# PROBLEM REQUIREMENTS
Take nothing but the lines from the one with "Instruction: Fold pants" through the one with "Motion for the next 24" in the entries below, both ends kept, and return them exactly with pictures left out.

[Items from a data source]
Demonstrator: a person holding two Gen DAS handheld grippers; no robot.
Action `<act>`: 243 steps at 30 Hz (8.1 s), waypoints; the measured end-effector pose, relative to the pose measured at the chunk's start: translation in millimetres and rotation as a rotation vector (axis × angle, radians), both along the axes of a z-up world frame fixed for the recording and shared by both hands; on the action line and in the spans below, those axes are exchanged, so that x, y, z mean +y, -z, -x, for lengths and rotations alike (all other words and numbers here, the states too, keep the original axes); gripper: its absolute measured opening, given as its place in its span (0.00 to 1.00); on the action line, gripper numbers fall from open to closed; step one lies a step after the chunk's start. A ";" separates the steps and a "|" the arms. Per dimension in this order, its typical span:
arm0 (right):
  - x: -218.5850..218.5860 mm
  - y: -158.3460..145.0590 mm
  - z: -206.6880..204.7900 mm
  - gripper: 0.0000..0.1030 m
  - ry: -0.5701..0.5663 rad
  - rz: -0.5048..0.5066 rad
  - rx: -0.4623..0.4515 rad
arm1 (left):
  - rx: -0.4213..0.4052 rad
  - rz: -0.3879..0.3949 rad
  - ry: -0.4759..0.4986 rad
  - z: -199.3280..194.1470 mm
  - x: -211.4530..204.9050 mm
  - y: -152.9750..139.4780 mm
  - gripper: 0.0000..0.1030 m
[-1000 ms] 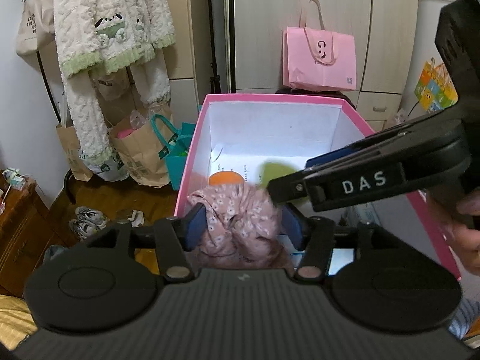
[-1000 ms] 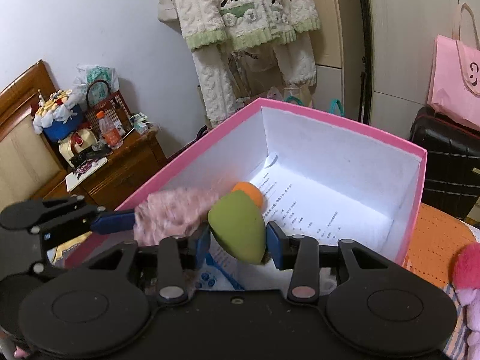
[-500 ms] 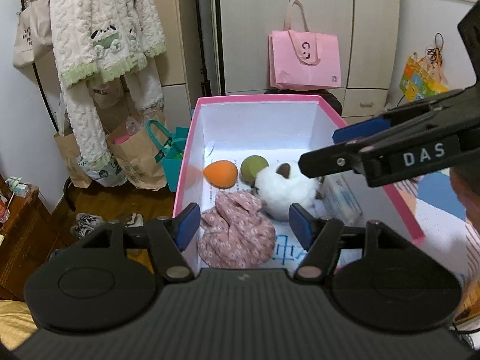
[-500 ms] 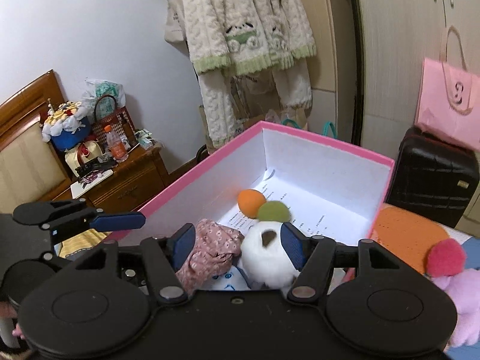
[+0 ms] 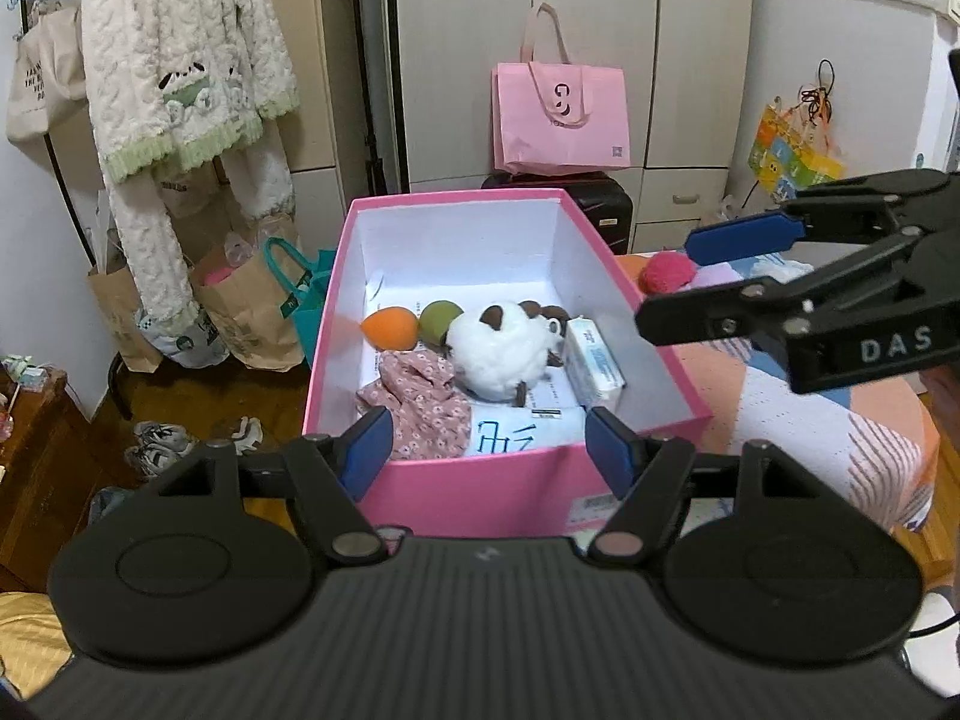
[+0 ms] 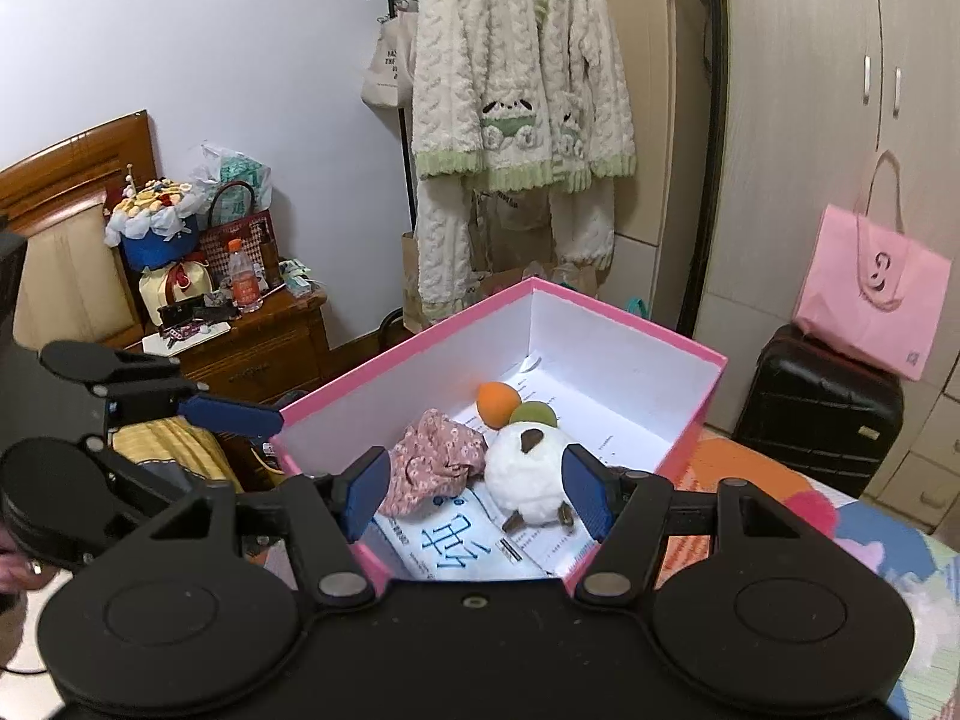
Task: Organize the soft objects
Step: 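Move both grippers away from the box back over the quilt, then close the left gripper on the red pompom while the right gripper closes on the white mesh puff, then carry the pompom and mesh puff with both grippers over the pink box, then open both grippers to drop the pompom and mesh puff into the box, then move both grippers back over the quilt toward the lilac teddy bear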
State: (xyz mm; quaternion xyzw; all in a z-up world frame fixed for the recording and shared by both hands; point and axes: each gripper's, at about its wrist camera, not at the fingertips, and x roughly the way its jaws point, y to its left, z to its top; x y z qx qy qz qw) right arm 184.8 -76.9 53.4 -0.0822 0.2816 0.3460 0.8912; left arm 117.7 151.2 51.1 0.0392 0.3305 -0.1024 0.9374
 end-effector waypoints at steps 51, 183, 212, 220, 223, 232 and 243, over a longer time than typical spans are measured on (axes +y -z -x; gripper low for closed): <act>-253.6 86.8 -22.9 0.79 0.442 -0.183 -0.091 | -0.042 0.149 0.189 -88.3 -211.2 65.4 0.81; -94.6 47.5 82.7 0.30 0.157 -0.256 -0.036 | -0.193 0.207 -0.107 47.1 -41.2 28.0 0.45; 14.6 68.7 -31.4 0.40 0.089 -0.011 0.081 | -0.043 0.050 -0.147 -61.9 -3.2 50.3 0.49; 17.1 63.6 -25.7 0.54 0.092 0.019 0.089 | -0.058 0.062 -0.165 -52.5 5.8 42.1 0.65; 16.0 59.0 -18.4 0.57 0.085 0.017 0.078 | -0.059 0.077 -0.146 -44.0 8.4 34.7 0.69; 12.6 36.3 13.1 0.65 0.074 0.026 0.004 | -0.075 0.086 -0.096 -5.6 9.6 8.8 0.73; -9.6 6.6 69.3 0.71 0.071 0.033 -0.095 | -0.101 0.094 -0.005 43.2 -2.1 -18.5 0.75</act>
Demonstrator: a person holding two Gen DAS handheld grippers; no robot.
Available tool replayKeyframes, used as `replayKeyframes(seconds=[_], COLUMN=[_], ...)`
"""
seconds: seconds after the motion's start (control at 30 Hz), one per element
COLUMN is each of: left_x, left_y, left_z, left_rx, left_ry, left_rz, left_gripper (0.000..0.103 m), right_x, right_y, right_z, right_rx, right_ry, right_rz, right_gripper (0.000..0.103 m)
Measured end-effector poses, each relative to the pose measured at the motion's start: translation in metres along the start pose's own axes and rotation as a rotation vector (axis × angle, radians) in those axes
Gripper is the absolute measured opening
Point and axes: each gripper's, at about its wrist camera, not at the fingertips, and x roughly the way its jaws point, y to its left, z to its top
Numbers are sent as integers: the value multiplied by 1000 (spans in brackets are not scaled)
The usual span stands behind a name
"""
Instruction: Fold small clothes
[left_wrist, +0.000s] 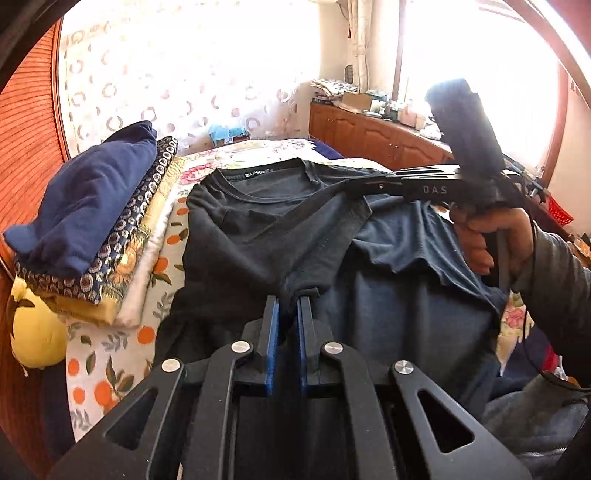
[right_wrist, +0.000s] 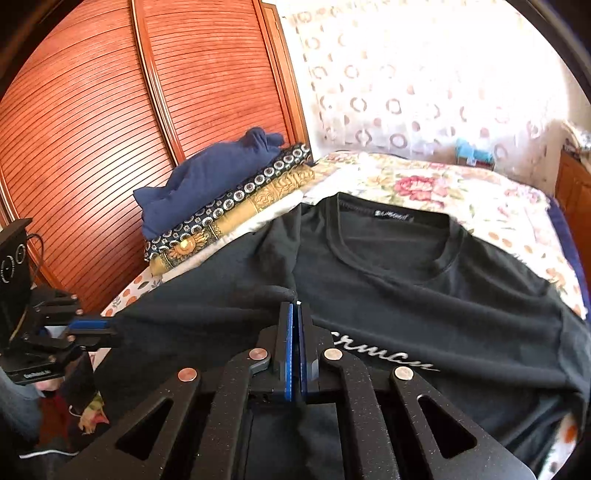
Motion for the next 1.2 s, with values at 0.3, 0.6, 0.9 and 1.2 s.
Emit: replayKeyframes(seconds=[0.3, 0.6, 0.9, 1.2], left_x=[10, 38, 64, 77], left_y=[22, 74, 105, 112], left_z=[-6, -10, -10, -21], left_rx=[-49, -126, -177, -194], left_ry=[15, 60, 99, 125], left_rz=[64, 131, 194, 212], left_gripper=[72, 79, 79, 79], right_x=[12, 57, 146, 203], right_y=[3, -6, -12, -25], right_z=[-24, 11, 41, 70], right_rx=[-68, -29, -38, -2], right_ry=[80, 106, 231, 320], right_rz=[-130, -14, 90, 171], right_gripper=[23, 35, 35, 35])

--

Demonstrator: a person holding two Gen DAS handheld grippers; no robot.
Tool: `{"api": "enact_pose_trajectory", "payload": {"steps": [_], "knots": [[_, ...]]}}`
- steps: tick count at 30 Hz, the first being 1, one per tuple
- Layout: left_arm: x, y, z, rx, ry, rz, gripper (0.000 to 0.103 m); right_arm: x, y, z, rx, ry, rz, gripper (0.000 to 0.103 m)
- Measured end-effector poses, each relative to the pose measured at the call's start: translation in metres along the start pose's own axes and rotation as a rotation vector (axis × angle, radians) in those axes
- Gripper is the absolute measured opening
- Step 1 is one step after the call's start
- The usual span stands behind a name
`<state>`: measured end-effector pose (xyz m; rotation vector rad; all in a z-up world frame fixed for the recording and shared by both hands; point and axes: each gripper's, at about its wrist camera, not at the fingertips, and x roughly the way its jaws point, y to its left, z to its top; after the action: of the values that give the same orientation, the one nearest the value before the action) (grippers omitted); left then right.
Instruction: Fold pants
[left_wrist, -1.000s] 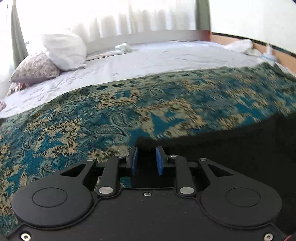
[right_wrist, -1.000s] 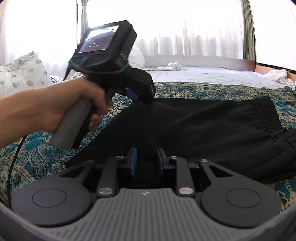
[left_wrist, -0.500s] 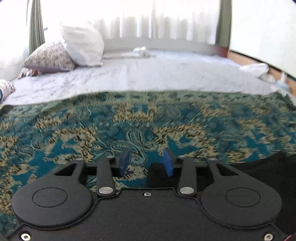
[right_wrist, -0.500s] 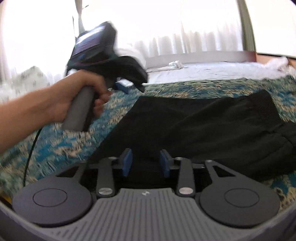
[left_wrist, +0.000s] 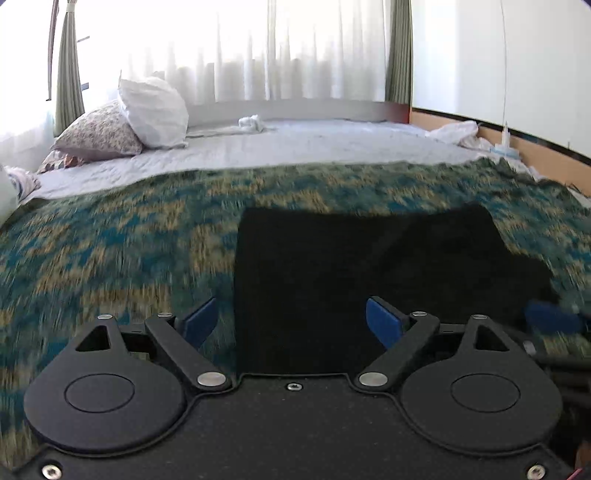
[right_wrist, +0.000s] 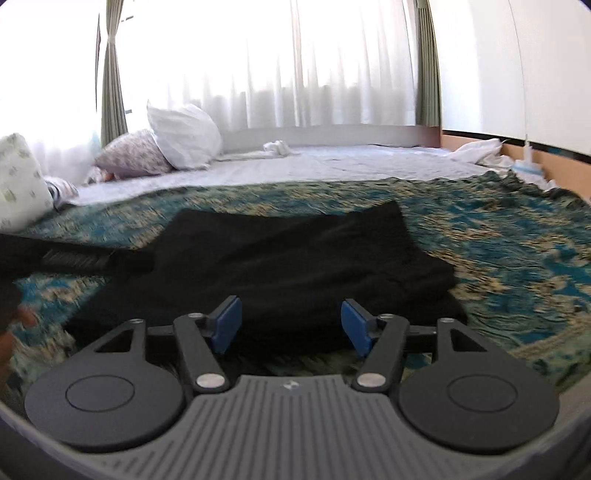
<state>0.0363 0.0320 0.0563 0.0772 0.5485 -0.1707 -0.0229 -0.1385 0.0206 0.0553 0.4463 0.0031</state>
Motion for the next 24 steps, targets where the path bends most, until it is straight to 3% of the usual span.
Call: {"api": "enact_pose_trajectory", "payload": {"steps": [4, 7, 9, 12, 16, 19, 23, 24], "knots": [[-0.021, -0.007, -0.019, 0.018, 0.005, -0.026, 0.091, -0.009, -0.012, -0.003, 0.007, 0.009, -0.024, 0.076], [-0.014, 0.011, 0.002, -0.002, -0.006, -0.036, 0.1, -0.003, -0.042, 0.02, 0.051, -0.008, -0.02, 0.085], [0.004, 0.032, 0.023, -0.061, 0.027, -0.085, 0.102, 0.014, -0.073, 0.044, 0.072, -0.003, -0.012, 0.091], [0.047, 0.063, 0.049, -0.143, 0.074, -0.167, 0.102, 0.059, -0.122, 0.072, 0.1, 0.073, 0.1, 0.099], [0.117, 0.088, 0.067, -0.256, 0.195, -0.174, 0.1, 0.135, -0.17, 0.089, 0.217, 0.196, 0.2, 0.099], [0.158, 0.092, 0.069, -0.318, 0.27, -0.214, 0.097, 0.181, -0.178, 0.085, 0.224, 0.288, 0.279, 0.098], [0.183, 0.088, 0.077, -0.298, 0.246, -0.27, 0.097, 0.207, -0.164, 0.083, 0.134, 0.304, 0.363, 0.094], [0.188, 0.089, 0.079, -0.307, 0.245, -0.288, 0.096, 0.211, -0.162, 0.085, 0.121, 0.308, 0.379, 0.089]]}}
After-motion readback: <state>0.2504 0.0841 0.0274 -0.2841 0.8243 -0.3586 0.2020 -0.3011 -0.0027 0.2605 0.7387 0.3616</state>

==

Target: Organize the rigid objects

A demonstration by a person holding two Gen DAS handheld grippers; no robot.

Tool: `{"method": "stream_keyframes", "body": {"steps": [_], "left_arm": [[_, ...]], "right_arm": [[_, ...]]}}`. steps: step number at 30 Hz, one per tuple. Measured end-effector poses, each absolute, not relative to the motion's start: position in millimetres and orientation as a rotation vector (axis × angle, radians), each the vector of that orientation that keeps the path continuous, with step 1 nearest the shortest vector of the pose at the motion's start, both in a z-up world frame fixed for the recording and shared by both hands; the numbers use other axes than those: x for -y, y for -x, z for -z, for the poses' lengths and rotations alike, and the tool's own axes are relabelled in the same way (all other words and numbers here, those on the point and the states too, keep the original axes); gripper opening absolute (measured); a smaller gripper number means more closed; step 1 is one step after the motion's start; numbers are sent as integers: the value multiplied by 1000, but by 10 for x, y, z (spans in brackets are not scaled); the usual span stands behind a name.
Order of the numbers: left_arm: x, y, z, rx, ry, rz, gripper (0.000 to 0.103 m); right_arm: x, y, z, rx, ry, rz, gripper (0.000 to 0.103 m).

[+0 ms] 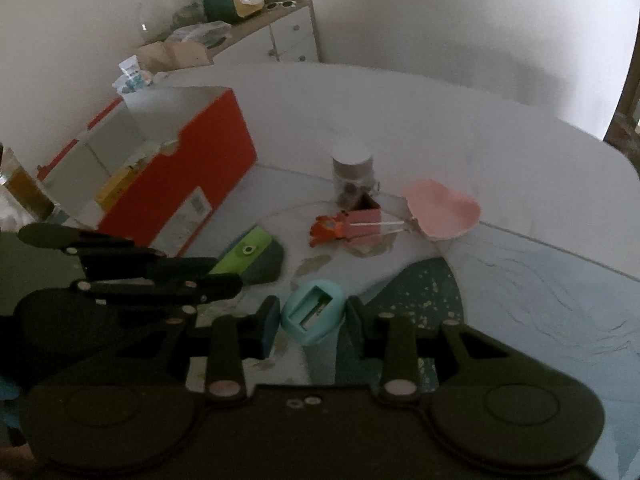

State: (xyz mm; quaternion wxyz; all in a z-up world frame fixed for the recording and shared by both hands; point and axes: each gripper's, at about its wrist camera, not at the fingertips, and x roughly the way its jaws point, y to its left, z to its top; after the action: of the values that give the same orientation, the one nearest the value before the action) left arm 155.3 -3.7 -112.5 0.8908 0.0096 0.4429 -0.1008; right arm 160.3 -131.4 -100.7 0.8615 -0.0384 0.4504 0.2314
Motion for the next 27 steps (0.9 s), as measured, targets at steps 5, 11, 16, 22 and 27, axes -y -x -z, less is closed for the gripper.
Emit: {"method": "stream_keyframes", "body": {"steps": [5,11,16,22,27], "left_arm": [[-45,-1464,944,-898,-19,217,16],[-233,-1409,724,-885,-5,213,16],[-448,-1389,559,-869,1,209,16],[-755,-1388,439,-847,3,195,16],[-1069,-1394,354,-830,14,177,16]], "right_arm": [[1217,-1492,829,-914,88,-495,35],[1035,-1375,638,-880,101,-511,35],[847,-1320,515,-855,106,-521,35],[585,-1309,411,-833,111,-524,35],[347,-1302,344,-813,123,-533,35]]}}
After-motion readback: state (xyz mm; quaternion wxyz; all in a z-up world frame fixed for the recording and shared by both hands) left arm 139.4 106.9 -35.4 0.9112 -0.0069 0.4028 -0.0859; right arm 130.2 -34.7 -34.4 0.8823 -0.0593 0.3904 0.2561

# RESULT FOR THIS TASK
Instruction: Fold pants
[left_wrist, -1.000s] 
[right_wrist, -1.000s] 
[left_wrist, -0.500s] 
[right_wrist, -0.500s] 
[left_wrist, +0.000s] 
[right_wrist, +0.000s] 
<state>0.0363 0.0320 0.0563 0.0772 0.5485 -0.1707 -0.0229 -0.1385 0.0206 0.0553 0.4463 0.0031</state>
Motion for the next 24 steps, targets where the path bends most, until it is straight to 3% of the usual span.

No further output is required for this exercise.